Tuesday, December 29, 2009

Strategy Communication and Measurement Systems

Abstract

Organizations often face the challenge of communicating their strategies to local decision makers. The difficulty presents itself in finding a way to measure performance which meaningfully conveys how to implement the organization's strategy at local levels. I show that organizations solve this communication problem by combining performance measures in such a way that performance gains come closest to mimicking value-added as defined by the organization's strategy. I further show how organizations rebalance performance measures in response to changes in their strategies. Applications to the design of performance metrics, gaming, and divisional performance evaluation are considered. The paper also suggests several empirical ways to evaluate the practical importance of the communication role of measurement systems.

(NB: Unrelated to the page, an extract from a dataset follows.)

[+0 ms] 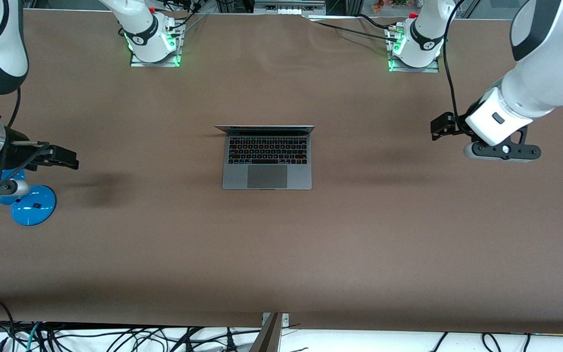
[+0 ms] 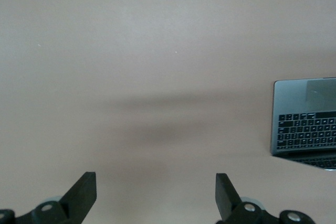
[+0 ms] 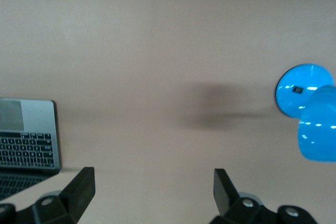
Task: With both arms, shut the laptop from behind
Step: 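Move the right gripper and the left gripper toward the laptop screen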
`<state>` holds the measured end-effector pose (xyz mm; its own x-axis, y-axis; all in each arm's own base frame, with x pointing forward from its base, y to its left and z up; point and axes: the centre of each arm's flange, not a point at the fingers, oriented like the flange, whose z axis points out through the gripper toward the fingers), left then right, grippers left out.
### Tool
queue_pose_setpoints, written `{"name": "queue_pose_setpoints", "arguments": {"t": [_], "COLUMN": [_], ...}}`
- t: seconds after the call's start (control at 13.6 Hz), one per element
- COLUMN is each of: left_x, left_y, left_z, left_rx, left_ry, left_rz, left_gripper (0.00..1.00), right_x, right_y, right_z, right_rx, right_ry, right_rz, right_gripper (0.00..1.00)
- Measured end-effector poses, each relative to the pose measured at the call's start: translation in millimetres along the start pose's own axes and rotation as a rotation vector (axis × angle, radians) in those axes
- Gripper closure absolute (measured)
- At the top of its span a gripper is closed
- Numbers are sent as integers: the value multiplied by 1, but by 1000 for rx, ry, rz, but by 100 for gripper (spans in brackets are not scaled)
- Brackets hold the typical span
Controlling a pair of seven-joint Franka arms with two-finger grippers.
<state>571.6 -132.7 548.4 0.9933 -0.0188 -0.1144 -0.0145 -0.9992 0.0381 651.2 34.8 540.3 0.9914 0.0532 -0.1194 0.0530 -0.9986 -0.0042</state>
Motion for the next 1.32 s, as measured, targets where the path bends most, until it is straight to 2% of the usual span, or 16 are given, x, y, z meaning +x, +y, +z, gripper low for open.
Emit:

Performance measures communicate objectives to local decision makers which often do not perfectly represent the true strategy, or goal, of the organization (Baker, 1992). For example, performance measures often induce unintended behaviors such as gaming (Lawler, 1990 and Courty and Marschke, 1997). This, however, only partially illustrates what I mean by imperfect performance measures. More generally, performance measures rarely perfectly represent contributions to the firm's value.5 Because of this lack of perfect and universal proxy organizations must constantly adjust their measurement systems so that it is aligned with their strategies.

Organizations typically measure performance on several dimensions and balance each of these dimensions. For example, depending on the objective that is communicated, measures of short-term financial performance such as return on capital employed or project profitability are sometimes combined with measures of less tangible assets such as market share, customer satisfaction index, or even employee commitment. This balance between different performance measures is explicit when agents are offered formal performance metrics or scorecards and implicit when agents are informally communicated the emphasis put on each measure.

Often performance measurement systems are coupled with incentive systems which reward performance either financially or through other decisions (e.g. promotion, training). Surprisingly, the fraction of the agent’s compensation paid as a financial award is usually low, although it varies widely across compensation systems (Baker, Jensen and Murphy, 1988). This observation suggests two distinct concepts of weights in performance measure: (a) the relative weights determine the emphasis put on each performance measure; (b) the absolute weights determine how high performers are rewarded and/or low performers punished. These two concepts correspond to the distinction between performance measurement systems and performance incentive systems, which plays a key role in this paper. Most of this paper will study how performance measures are chosen and how they are balanced (the relative weights on performance measures). Toward the end of the paper, I will take into account the incentive dimension of some performance measurement systems (the absolute weights on performance measures).